What you need to do ▸ State the number of lines that hold "jaws" in the records below, with no other words.

Information shown ▸
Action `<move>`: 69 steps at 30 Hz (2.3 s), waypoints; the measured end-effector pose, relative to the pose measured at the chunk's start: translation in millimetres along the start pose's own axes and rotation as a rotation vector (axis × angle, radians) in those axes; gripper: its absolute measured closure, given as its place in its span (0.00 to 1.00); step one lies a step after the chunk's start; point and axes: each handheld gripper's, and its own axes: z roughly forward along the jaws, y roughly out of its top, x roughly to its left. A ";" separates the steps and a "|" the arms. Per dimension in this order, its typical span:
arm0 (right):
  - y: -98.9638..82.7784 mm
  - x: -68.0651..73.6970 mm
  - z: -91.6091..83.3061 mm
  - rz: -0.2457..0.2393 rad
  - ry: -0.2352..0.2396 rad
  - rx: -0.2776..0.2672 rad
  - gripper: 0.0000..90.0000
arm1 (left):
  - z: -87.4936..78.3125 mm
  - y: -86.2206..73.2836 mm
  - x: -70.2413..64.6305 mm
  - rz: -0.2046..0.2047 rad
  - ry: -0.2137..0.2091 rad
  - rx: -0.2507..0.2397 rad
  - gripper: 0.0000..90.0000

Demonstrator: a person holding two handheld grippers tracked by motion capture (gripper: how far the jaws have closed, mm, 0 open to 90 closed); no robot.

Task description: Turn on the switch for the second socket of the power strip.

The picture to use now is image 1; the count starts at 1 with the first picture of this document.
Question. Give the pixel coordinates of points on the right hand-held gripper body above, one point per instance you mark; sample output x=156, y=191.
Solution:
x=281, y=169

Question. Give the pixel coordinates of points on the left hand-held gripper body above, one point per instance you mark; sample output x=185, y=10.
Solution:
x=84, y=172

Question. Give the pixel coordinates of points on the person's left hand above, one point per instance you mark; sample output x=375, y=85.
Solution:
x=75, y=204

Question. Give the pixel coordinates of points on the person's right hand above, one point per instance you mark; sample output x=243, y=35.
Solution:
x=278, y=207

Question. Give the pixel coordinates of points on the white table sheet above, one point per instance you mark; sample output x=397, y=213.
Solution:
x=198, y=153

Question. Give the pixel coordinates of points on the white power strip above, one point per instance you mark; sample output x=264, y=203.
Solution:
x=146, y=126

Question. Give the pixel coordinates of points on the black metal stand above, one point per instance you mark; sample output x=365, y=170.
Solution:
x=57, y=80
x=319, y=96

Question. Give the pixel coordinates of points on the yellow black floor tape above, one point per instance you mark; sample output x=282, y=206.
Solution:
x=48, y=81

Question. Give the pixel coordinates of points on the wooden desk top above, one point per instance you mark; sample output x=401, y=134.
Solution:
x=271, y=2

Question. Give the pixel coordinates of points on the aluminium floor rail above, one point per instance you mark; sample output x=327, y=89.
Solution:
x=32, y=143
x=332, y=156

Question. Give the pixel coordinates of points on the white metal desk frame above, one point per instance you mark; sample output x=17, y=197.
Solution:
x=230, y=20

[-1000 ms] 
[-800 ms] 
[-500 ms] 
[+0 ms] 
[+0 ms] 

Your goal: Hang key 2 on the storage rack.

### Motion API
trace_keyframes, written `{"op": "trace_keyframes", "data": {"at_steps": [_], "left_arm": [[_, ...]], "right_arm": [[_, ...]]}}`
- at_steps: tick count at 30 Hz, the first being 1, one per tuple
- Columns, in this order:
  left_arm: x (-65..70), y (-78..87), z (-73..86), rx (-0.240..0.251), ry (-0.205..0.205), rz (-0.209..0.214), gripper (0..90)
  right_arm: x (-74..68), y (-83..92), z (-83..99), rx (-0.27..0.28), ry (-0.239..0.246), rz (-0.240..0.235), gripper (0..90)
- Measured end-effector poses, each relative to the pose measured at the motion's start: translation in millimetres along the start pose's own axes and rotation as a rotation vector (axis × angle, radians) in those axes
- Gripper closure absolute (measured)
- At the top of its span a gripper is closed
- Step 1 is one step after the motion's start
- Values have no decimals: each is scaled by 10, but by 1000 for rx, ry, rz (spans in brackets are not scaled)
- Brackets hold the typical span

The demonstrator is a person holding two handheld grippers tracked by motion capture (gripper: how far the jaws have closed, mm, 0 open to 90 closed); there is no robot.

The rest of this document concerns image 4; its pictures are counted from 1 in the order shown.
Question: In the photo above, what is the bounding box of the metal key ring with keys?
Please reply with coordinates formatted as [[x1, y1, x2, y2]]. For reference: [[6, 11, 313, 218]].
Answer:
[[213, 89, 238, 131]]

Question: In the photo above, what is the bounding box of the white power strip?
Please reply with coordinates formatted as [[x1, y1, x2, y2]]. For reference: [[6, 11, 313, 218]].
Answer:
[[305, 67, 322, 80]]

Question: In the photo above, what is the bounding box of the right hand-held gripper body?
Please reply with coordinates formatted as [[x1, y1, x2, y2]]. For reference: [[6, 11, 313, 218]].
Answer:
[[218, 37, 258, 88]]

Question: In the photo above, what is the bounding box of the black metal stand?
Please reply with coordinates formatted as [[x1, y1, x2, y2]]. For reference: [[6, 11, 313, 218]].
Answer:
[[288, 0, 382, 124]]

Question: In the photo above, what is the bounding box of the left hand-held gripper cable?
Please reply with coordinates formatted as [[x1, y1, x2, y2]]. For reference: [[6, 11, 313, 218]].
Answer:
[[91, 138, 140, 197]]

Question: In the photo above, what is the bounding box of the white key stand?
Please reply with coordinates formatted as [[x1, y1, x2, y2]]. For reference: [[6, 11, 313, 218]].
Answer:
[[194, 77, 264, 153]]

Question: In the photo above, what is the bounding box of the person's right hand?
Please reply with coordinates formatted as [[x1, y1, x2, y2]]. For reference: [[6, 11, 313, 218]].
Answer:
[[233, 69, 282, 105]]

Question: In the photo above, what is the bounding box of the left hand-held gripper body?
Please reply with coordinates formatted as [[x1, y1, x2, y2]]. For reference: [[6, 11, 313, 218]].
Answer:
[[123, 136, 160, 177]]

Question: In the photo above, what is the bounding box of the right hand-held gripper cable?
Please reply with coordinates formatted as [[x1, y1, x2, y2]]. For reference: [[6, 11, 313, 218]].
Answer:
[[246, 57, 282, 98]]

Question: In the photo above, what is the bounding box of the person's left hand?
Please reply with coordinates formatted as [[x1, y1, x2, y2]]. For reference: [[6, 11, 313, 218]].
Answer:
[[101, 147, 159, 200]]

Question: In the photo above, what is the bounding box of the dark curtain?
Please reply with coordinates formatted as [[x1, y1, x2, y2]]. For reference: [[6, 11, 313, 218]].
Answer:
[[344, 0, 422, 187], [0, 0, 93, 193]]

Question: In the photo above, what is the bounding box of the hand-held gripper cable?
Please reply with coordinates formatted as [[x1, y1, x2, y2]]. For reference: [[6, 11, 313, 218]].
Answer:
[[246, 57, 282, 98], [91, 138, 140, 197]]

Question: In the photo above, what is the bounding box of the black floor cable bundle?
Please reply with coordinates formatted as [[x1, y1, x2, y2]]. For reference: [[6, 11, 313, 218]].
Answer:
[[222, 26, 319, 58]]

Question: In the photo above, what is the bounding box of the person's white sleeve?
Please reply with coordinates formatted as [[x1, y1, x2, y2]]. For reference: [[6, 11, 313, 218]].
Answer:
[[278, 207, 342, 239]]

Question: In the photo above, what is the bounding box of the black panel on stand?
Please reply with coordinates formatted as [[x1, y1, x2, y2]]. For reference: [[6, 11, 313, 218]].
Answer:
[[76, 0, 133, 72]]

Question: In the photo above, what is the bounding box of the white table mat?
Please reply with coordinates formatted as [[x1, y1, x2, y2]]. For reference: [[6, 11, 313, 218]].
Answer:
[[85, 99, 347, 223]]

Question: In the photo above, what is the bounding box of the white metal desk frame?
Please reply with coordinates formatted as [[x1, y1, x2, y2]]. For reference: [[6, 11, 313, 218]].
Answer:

Task result ▸ 3